The reality was that my cancer had been allowed to grow for 5-1/2 months because my spread was in the back of my brain. Waiting for symptoms to appear was useless as my original tumor in my cerebellum had gotten to be 5 cm before it almost killed me. I realized that had I had lesions the size that they were in July in my cerebral cortex (frontal brain) that I would have totally had symptoms -- doctors are completely unfamiliar with symptoms of tumors in the cerebellum.

If you have a tumor in the cerebellum from breast cancer mets, 75% of the time it is going to be HER2+. The cerebellum is a newer, relatively speaking, area of the brain.

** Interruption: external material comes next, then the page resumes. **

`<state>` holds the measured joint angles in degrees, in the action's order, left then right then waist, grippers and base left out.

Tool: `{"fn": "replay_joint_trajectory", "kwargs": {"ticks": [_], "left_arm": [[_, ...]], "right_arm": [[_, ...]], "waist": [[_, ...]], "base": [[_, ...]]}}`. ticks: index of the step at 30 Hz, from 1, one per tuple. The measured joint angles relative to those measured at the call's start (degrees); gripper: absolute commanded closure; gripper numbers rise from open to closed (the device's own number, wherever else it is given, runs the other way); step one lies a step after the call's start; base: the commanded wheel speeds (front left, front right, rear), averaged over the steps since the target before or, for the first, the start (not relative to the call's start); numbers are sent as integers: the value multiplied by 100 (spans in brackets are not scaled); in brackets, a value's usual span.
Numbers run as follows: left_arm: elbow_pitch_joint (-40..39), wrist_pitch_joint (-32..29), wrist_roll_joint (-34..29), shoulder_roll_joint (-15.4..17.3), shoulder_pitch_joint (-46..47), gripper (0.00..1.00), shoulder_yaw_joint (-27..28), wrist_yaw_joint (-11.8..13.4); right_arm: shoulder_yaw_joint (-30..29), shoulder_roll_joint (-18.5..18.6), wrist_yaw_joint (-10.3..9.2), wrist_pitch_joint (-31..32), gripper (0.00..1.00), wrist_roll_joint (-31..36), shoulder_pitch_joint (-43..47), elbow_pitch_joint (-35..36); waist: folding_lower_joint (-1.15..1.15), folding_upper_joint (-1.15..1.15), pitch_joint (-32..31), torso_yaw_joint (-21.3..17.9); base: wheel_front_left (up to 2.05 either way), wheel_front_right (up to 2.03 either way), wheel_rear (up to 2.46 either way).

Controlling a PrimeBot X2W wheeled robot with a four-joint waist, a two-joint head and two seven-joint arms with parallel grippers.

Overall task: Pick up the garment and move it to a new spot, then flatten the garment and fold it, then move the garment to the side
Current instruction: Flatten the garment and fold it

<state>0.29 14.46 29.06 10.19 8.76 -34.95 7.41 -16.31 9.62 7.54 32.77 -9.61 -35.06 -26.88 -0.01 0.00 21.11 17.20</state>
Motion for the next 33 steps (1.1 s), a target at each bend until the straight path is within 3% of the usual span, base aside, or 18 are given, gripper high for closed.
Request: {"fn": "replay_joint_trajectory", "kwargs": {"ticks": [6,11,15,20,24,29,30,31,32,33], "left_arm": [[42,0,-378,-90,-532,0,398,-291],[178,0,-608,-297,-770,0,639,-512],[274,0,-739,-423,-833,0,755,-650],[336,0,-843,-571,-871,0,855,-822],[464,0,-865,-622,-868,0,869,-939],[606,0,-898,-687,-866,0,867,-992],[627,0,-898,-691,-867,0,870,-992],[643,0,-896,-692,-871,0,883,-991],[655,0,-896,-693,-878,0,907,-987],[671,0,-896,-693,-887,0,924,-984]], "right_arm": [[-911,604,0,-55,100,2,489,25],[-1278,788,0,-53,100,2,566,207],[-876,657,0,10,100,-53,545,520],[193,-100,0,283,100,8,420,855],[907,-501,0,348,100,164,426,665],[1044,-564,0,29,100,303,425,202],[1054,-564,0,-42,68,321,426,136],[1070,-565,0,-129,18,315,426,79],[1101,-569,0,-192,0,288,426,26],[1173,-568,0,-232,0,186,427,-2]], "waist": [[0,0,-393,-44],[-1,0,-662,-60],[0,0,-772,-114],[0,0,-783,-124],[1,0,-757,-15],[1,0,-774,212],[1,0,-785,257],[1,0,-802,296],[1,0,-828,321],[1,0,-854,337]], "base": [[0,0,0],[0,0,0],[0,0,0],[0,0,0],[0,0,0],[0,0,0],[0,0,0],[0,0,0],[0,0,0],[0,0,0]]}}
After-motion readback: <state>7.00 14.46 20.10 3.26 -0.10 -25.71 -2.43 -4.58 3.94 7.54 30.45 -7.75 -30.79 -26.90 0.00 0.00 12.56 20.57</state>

Most pediatric brain tumors grow in the cerebellum which makes me think that a pediatric neuro-oncologist probably would have more experience with posterior fossa tumors.

Without any suggestion from any of my doctors I reached back out to my RO team and reminded them that we had determined that if any lesions showed up in my brain outside of the treated area, that is anything not in the cerebellum, brain stem, that we would zap it. A planning scan was done and things looked stable but that temporal lobe lesion was still there and so we indeed hit it with Cyberknife. The procedure was done with a mask, not screwed in frame as they use in Gamma Knife, and it was painless.